### WHAT YOU SHOULD DO
Write out each line below exactly as it appears.

### COLLECTED MATERIAL
◆ ◆ ◆

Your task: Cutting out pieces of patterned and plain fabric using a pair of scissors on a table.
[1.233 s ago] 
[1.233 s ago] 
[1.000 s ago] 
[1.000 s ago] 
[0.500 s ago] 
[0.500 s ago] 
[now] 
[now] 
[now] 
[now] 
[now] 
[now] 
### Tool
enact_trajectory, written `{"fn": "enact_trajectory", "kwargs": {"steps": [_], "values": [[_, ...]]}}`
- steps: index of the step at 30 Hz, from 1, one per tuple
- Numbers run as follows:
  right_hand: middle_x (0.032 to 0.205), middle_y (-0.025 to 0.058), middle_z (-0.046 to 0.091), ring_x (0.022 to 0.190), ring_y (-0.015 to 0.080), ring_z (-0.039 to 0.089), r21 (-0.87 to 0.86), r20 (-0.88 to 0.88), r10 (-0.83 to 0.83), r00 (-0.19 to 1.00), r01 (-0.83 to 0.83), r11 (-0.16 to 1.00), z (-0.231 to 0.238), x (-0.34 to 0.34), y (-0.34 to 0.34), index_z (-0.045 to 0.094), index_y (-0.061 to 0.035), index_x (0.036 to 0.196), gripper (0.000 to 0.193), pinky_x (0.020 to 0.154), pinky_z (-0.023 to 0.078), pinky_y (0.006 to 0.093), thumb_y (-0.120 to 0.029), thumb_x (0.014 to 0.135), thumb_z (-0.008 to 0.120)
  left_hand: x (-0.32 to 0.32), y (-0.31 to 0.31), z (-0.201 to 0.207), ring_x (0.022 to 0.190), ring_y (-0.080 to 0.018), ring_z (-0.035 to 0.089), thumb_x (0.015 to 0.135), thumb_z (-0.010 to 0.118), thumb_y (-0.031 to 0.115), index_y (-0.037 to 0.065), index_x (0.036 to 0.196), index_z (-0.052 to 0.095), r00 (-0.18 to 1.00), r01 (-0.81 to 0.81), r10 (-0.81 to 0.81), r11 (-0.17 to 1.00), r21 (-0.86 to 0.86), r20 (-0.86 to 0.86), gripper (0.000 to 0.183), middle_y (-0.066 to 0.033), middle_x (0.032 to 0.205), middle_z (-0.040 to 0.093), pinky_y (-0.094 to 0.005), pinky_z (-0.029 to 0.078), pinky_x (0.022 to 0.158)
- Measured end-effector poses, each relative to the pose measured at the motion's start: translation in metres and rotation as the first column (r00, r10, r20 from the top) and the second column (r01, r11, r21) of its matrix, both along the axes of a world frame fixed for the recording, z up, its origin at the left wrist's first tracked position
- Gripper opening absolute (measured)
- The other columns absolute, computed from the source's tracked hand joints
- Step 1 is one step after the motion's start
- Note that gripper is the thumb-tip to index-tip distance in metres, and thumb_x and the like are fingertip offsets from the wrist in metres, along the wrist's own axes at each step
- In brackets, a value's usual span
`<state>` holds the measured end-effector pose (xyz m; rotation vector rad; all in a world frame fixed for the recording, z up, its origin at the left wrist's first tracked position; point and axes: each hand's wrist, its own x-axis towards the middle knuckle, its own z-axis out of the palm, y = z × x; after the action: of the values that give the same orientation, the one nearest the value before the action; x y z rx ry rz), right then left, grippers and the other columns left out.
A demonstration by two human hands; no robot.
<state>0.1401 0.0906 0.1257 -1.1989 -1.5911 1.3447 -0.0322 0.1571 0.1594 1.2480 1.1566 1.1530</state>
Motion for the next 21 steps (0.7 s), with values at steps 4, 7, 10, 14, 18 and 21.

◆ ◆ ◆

### SOLVED EXERCISE
Your task: Cutting out pieces of patterned and plain fabric using a pair of scissors on a table.
[1.233 s ago] 
[1.233 s ago] 
[1.000 s ago] 
[1.000 s ago] 
[0.500 s ago] 
[0.500 s ago] 
[now] 
[now] 
[now] 
[now] 
[now] 
[now] 
### Tool
enact_trajectory, written `{"fn": "enact_trajectory", "kwargs": {"steps": [_], "values": [[_, ...]]}}`
- steps: index of the step at 30 Hz, from 1, one per tuple
- Numbers run as follows:
  right_hand: middle_x (0.032 to 0.205), middle_y (-0.025 to 0.058), middle_z (-0.046 to 0.091), ring_x (0.022 to 0.190), ring_y (-0.015 to 0.080), ring_z (-0.039 to 0.089), r21 (-0.87 to 0.86), r20 (-0.88 to 0.88), r10 (-0.83 to 0.83), r00 (-0.19 to 1.00), r01 (-0.83 to 0.83), r11 (-0.16 to 1.00), z (-0.231 to 0.238), x (-0.34 to 0.34), y (-0.34 to 0.34), index_z (-0.045 to 0.094), index_y (-0.061 to 0.035), index_x (0.036 to 0.196), gripper (0.000 to 0.193), pinky_x (0.020 to 0.154), pinky_z (-0.023 to 0.078), pinky_y (0.006 to 0.093), thumb_y (-0.120 to 0.029), thumb_x (0.014 to 0.135), thumb_z (-0.008 to 0.120)
  left_hand: x (-0.32 to 0.32), y (-0.31 to 0.31), z (-0.201 to 0.207), ring_x (0.022 to 0.190), ring_y (-0.080 to 0.018), ring_z (-0.035 to 0.089), thumb_x (0.015 to 0.135), thumb_z (-0.010 to 0.118), thumb_y (-0.031 to 0.115), index_y (-0.037 to 0.065), index_x (0.036 to 0.196), index_z (-0.052 to 0.095), r00 (-0.18 to 1.00), r01 (-0.81 to 0.81), r10 (-0.81 to 0.81), r11 (-0.17 to 1.00), r21 (-0.86 to 0.86), r20 (-0.86 to 0.86), gripper (0.000 to 0.183), middle_y (-0.066 to 0.033), middle_x (0.032 to 0.205), middle_z (-0.040 to 0.093), pinky_y (-0.094 to 0.005), pinky_z (-0.029 to 0.078), pinky_x (0.022 to 0.158)
- Measured end-effector poses, each relative to the pose measured at the motion's start: translation in metres and rotation as the first column (r00, r10, r20 from the top) and the second column (r01, r11, r21) of its matrix, both along the axes of a world frame fixed for the recording, z up, its origin at the left wrist's first tracked position
- Gripper opening absolute (measured)
- The other columns absolute, computed from the source's tracked hand joints
- Step 1 is one step after the motion's start
- Note that gripper is the thumb-tip to index-tip distance in metres, and thumb_x and the like are fingertip offsets from the wrist in metres, along the wrist's own axes at each step
- In brackets, a value's usual span
`<state>` holds the measured end-effector pose (xyz m; rotation vector rad; all in a world frame fixed for the recording, z up, its origin at the left wrist's first tracked position; point and axes: each hand's wrist, its own x-axis towards the middle knuckle, its own z-axis out of the palm, y = z × x; after the action: of the values that give the same orientation, the one nearest the value before the action; x y z rx ry rz), right then left, grippers and the other columns left out.
A demonstration by two human hands; no robot.
<state>0.1401 0.0906 0.1257 -1.1989 -1.5911 1.3447 -0.0322 0.1571 0.1594 1.2480 1.1566 1.1530</state>
Motion for the next 21 steps (0.7 s), with values at steps 4, 7, 10, 14, 18 and 21.

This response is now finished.